This year I was honored to give a keynote presentation focused on Playful Communities and Urban Experiments - drawing on recent projects like Snap-Shot-City, The Awesome Foundation DC, 24 Hour City Project, and DCWEEK. The full presentation is below:

It was a busy conference this year, and I was also honored to host a panel on The Social Capital of Collaborative Platforms, and participate in the Vodaphone Firestarters Talkshow on Gaming with Benefits.

 

 

 

From "Facebook connections map the world" from BBC

Ok – so lets get this straight. A community is not a place or a website. A community is a group of people, connected by a complex web of shared needs, that are satisfied by active exchange (or transactions) within the group.

Think about all the needs you have. How many can you solve all by yourself? Not that many right?

A diverse and active community is likely to have complex and multilayered needs and a high rate of exchange – buying and selling goods, telling and listening to information, watching and showing off, etc.

In our cities and towns, people travel to particular destinations like town squares and active main streets to undertake these transactions. These are places that facilitate exchange and satisfy our variety of needs in complex ways.

The web is also made up of destination websites that facilitate exchange. Sites like Facebook and Amazon are great examples of digital places that act like town squares or main streets, and provide the infrastructure to satisfy multiple needs in complex ways.

In cities, we create and manage thriving, delightful places that facilitate and enhance interaction and exchange. These places are designed and curated to satisfy a variety of needs, to engender certain types of behavior and interaction, and to produce certain feelings and emotions. We call it Placemaking .
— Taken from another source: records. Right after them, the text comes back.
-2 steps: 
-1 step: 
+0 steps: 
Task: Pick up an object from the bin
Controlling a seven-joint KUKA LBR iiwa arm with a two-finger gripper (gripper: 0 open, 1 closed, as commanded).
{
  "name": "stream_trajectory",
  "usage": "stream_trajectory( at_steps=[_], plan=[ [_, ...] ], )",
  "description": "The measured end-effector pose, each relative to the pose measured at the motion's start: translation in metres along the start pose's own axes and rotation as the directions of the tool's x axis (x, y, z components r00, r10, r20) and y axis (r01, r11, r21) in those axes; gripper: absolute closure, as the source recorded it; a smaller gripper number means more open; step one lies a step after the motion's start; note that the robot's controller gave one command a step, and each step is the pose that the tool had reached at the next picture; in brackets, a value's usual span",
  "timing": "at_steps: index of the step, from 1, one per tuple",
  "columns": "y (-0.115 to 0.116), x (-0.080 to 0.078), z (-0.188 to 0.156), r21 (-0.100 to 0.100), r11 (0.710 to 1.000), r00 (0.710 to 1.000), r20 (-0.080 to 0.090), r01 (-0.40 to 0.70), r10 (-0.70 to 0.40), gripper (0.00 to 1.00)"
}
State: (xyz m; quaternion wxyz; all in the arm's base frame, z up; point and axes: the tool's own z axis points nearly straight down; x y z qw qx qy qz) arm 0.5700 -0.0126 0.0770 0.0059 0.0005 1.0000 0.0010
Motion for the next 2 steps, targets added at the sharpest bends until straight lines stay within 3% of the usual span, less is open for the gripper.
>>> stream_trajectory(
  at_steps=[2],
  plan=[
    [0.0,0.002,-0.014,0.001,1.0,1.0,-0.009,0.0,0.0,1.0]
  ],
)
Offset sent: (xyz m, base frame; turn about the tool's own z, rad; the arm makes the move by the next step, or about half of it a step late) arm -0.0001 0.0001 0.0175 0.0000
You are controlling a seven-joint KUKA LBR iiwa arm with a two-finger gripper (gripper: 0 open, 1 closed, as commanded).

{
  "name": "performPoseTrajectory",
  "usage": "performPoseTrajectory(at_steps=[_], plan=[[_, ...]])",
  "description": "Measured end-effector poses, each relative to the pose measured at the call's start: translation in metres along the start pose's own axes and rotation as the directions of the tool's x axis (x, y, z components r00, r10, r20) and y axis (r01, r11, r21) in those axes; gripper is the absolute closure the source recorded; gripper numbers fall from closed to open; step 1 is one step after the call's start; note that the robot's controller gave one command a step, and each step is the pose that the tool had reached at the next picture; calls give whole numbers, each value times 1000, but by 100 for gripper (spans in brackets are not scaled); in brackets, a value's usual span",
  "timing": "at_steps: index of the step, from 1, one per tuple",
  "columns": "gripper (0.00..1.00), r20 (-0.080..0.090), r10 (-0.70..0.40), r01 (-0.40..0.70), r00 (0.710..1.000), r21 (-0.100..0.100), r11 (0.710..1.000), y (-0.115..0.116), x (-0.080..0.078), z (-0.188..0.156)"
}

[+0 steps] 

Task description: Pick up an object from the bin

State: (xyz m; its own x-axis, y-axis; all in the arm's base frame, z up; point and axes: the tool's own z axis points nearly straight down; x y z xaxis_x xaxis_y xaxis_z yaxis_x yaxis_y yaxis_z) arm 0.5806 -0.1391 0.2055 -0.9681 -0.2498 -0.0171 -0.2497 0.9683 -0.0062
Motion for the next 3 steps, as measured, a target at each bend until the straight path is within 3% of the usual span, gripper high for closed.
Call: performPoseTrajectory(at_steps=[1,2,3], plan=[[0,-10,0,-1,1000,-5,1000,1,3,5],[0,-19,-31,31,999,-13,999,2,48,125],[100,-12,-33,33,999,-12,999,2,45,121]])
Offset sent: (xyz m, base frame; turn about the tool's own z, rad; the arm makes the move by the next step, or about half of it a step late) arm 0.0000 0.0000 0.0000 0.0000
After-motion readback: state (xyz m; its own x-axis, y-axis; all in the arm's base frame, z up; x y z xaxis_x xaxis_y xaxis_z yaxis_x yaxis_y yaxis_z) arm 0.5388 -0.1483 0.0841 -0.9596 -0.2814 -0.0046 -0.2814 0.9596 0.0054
Placemaking for Community Building
I talked to Kate McMahon – Director of Placemaking at Melbourne’s Village Well – about active communities, and she described the urban designers go-to example – a buzzing little town square.

She says, “there are lots of mechanisms for exchange going on here – shops to buy groceries and objects, cafes to grab a snack or a coffee, street performers and pedestrians to watch, posters and notice boards to get information – that attract a diverse array of people for a variety of different reasons”.

In addition to these core transactions, there are lots of other incidental exchanges (or ambient participation) happening, just because of proximity and because people are coming in contact with each other.

She adds, “people are sharing gossip, watching a performance, holding the door for each other, smiling at each other, noticing what each other are wearing, how people carry themselves, how they behave – information is being observed and shared, memes and trends are being generated and regenerated. It is an active community because people need each other, they need stuff from each other, and they can come to this place and have the majority of their needs satisfied by a series of simple social exchanges”.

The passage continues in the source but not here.